Exercise objective.
Collect all lines below with the string "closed".

Exercise data.
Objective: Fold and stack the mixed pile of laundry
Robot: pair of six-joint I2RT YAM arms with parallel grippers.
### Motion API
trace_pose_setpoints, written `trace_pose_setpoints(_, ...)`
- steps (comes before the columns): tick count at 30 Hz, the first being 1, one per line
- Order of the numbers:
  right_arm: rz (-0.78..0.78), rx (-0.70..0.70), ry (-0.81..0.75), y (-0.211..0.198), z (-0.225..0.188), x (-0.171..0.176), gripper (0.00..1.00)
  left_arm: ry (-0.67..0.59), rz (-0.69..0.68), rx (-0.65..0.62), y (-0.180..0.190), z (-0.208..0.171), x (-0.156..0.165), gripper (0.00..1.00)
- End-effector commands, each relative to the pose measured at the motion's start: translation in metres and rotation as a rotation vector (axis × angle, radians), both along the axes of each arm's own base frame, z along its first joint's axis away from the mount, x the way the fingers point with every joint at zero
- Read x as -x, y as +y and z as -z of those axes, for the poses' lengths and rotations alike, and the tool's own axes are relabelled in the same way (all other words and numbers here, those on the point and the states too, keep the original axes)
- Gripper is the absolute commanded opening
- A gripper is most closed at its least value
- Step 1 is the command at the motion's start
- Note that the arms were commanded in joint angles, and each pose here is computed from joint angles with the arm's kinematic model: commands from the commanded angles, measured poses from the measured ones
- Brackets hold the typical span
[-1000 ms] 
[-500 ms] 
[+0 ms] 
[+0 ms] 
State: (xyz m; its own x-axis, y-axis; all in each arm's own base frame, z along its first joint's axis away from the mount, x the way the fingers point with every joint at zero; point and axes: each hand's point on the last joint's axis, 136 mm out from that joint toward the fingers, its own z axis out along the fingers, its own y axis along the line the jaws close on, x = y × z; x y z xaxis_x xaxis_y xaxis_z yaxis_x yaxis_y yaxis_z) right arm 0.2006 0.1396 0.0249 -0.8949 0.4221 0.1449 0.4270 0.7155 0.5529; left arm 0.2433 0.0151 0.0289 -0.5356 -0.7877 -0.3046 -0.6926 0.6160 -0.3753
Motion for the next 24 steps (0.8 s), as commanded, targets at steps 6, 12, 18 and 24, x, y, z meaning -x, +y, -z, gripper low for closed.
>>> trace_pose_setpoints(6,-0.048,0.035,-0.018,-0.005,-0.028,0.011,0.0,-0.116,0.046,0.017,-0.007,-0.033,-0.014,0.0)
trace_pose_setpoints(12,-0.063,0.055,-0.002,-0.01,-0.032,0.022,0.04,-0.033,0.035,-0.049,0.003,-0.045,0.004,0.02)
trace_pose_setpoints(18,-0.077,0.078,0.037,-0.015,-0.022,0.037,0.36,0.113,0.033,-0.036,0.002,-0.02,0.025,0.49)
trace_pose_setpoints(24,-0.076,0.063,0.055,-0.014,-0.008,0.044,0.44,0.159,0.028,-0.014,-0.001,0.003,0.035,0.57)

Reply.
- A gripper is most closed at its least value
Motion for the next 24 steps (0.8 s), as commanded, targets at steps 6, 12, 18 and 24, x, y, z meaning -x, +y, -z, gripper low for closed.

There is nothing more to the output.